### PROBLEM REQUIREMENTS
An unchanged copy of all the lines below is expected, and it should contain no pictures.

[LISTED ENTRIES]

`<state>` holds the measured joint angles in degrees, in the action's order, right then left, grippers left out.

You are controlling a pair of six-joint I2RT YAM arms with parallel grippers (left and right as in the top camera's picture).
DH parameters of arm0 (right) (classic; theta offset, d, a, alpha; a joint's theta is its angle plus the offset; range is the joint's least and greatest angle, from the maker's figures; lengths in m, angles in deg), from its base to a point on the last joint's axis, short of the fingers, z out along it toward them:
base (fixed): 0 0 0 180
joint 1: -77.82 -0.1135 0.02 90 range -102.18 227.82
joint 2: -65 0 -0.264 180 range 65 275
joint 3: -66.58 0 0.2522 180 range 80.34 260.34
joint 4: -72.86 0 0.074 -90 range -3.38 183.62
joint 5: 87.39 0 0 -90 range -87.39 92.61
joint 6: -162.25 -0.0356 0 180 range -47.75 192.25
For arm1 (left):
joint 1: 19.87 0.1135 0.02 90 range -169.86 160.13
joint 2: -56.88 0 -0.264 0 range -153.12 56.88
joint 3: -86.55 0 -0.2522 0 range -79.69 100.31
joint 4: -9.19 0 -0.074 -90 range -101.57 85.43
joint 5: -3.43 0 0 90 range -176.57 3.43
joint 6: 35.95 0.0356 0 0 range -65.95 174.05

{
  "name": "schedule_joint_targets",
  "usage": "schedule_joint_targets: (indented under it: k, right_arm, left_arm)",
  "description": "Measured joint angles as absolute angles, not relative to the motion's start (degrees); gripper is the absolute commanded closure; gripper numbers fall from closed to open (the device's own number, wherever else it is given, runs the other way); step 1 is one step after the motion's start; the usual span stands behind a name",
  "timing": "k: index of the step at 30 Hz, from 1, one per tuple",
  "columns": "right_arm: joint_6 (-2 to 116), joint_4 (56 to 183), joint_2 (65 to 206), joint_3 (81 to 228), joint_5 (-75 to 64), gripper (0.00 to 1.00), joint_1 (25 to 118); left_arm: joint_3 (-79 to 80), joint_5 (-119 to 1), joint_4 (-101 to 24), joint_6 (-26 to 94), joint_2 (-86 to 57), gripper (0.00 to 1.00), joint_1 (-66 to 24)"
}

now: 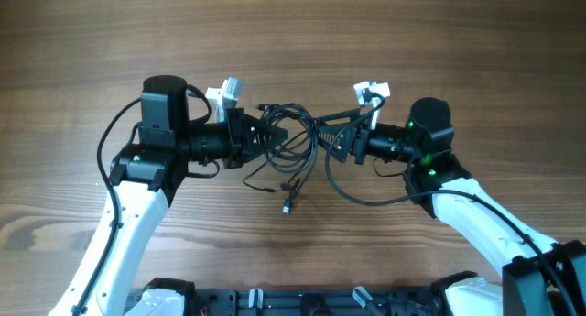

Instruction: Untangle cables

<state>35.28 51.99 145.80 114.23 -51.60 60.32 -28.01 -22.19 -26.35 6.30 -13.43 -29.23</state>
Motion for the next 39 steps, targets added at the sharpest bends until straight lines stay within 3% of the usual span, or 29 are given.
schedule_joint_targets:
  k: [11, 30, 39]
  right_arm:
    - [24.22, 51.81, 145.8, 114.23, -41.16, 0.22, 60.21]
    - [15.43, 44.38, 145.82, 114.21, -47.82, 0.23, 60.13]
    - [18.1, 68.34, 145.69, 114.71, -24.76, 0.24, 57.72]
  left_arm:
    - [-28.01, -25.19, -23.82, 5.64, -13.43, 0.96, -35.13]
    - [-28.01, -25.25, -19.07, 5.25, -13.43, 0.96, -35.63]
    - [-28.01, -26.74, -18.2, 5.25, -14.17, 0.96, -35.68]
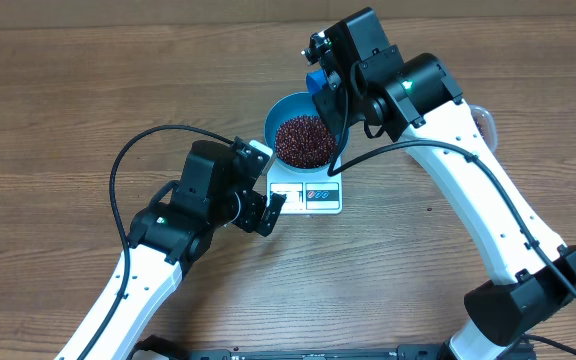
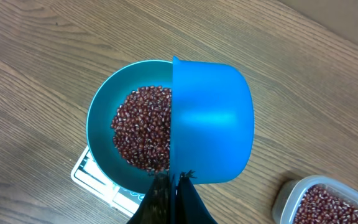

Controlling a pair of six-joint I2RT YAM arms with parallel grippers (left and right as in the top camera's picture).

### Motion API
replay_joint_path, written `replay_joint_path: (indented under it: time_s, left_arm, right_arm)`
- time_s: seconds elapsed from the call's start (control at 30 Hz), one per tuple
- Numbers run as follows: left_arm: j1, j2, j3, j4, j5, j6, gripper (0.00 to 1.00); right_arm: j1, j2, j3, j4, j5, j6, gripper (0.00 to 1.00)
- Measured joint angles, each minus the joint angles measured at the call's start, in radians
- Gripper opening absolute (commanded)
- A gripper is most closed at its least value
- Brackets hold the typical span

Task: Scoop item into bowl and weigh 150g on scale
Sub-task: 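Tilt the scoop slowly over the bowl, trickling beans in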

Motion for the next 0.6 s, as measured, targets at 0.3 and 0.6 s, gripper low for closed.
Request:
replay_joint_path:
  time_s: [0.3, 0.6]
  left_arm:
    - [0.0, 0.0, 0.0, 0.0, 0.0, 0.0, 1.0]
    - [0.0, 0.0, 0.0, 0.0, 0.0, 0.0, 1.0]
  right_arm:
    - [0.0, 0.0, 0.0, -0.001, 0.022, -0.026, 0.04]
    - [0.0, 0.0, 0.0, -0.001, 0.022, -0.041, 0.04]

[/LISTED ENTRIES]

### OUTPUT FOR THIS EXERCISE
`<state>` holds the measured joint angles in degrees, in the action's order, right then left, grippers left out.

You are controlling a pair of six-joint I2RT YAM arms with parallel grippers (left and right as in the top camera's picture).
DH parameters of arm0 (right) (classic; theta offset, d, a, alpha; a joint's theta is its angle plus the offset; range is the joint's least and greatest angle, from the maker's figures; lengths in m, angles in deg), from its base to a point on the last joint's axis, short of the fingers, z out along it toward them:
base (fixed): 0 0 0 180
joint 1: -77.82 -0.1135 0.02 90 range -102.18 227.82
joint 2: -65 0 -0.264 180 range 65 275
joint 3: -66.58 0 0.2522 180 range 80.34 260.34
joint 4: -72.86 0 0.074 -90 range -3.38 183.62
joint 5: 87.39 0 0 -90 range -87.39 92.61
joint 6: -162.25 -0.0356 0 180 range -47.75 192.25
For arm1 (left):
joint 1: 19.87 0.1135 0.02 90 range -169.86 160.13
joint 2: -56.88 0 -0.264 0 range -153.12 56.88
joint 3: -86.55 0 -0.2522 0 range -79.69 100.31
joint 4: -9.19 0 -0.074 -90 range -101.57 85.43
joint 5: -3.43 0 0 90 range -176.57 3.43
joint 6: 35.95 0.0356 0 0 range -65.95 174.05

{
  "name": "schedule_joint_targets",
  "usage": "schedule_joint_targets: (indented under it: k, right_arm, left_arm)",
  "description": "Measured joint angles as absolute angles, not relative to the motion's start (degrees); gripper is the absolute commanded closure; gripper numbers fall from closed to open (the device's own number, wherever else it is given, runs the other way); step 1 is one step after the motion's start; the usual span stands behind a name",
  "timing": "k: index of the step at 30 Hz, from 1, one per tuple",
  "columns": "right_arm: joint_6 (-2 to 116), joint_4 (56 to 183), joint_2 (65 to 206), joint_3 (81 to 228), joint_5 (-75 to 64), gripper (0.00 to 1.00), joint_1 (25 to 118); left_arm: joint_3 (-79 to 80), joint_5 (-119 to 1), joint_4 (-101 to 24), joint_6 (-26 to 94), joint_2 (-86 to 57), gripper (0.00 to 1.00), joint_1 (-66 to 24)"
}

now: 

Instruction: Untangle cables

<state>35.28 51.99 145.80 114.23 -51.60 60.32 -28.01 -22.19 -26.35 6.30 -13.43 -29.23</state>
Motion for the next 39 steps, targets added at the sharpest bends until straight lines stay within 3% of the usual span, or 29 are given.
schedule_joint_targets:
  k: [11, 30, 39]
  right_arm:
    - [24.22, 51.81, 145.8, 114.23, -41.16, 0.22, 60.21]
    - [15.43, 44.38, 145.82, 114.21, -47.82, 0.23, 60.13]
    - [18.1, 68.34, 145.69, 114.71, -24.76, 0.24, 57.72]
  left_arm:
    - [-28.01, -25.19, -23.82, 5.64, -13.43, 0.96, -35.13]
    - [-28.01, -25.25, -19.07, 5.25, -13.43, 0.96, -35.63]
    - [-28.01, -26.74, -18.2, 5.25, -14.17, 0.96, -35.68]

Controlling a pair of six-joint I2RT YAM arms with parallel grippers (left and right as in the top camera's picture).

### Motion API
replay_joint_path, written `replay_joint_path: (indented under it: time_s, left_arm, right_arm)`
- time_s: seconds elapsed from the call's start (control at 30 Hz), one per tuple
- Numbers run as follows: left_arm: j1, j2, j3, j4, j5, j6, gripper (0.00 to 1.00); right_arm: j1, j2, j3, j4, j5, j6, gripper (0.00 to 1.00)
- Measured joint angles, each minus the joint angles measured at the call's start, in radians
- Gripper opening absolute (commanded)
- A gripper is most closed at its least value
- Brackets hold the typical span

Task: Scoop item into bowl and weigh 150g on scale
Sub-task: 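Tilt the scoop slowly over the bowl, trickling beans in
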
Motion for the next 0.6 s, as measured, targets at 0.3 and 0.6 s, gripper low for closed.
Request:
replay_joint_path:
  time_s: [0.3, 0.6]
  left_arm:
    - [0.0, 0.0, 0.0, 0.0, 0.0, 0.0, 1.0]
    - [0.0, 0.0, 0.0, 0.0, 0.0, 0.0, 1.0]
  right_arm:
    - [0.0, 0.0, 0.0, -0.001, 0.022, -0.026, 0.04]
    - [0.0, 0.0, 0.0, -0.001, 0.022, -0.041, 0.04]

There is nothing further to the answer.